• _Material to process_
::::::::

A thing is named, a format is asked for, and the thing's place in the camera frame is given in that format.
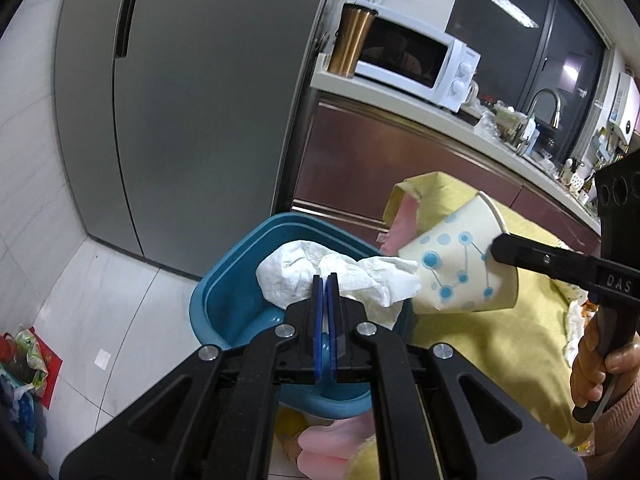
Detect grey double-door refrigerator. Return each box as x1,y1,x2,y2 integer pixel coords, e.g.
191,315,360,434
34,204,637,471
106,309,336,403
54,0,329,276

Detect yellow patterned table cloth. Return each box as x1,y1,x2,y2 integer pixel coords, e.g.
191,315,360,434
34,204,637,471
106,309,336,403
347,171,601,480

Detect white blue-dotted paper cup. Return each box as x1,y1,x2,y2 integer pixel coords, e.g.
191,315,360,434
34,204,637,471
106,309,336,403
398,192,518,315

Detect person's right hand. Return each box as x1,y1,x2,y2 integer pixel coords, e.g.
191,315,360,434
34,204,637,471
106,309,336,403
570,315,639,408

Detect pink sleeve right forearm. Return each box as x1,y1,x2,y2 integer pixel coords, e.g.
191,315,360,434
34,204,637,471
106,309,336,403
582,379,640,479

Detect steel kitchen faucet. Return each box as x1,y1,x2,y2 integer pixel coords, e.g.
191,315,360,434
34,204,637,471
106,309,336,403
516,88,562,155

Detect white water heater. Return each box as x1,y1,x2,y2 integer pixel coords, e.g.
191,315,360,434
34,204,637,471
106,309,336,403
608,73,639,146

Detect pink slippers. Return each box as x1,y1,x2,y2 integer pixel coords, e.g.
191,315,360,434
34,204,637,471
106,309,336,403
296,411,380,479

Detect copper travel mug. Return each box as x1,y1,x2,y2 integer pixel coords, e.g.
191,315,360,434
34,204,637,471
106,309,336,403
328,3,378,78

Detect maroon lower kitchen cabinets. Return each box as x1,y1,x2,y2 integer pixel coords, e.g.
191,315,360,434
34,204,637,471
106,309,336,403
291,96,600,254

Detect white microwave oven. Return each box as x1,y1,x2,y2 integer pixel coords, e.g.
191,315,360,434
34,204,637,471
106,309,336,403
355,0,480,113

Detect dark kitchen window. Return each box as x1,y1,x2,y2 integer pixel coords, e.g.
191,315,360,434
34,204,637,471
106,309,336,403
447,0,604,165

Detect white kitchen countertop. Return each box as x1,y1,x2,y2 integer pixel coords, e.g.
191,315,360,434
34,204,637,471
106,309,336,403
310,53,601,234

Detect white tissue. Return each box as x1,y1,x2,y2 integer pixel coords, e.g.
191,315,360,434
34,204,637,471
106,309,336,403
255,239,422,322

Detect blue plastic trash bin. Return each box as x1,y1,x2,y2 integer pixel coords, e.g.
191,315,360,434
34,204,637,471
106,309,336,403
189,214,420,419

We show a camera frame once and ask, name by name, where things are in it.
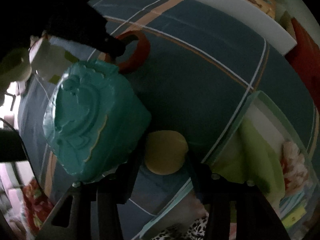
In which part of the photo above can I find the leopard print scrunchie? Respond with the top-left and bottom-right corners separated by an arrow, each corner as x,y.
152,215 -> 209,240

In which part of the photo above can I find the lime green cloth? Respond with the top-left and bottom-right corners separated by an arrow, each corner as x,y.
212,118 -> 285,208

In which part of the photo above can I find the white pill bottle green label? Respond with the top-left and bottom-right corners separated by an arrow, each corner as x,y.
29,33 -> 79,85

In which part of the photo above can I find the light blue face mask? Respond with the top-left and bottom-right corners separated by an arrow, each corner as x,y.
279,191 -> 305,219

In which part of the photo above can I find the teal plastic toy case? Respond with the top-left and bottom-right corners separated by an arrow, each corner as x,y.
42,60 -> 151,182

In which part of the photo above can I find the pink zigzag white cloth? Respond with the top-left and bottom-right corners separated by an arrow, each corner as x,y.
280,141 -> 309,197

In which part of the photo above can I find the yellow sponge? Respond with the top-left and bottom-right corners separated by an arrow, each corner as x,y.
281,206 -> 306,229

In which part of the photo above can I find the white shallow box tray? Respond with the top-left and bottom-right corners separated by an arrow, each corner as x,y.
130,89 -> 319,239

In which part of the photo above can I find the blue plaid table cover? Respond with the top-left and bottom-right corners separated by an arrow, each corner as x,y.
18,0 -> 319,239

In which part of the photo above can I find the red cardboard box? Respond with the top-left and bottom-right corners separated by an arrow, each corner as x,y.
285,18 -> 320,111

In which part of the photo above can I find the white foam board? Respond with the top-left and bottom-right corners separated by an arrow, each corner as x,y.
195,0 -> 297,55

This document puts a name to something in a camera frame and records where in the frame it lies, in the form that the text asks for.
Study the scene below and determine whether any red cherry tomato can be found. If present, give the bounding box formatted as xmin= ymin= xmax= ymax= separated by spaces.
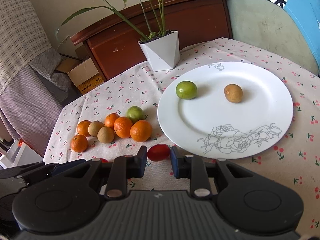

::::::::

Scan the lines above, and whenever one holds the string "camera", copy it.

• _Exercise output_
A thing is named, a format is asked for, and the thing's place in the camera frame is given in that format.
We show a camera frame once and ask, name by name, where things are in it.
This document puts a name to something in a camera frame and records where in the frame it lies, in the form that the text asks for.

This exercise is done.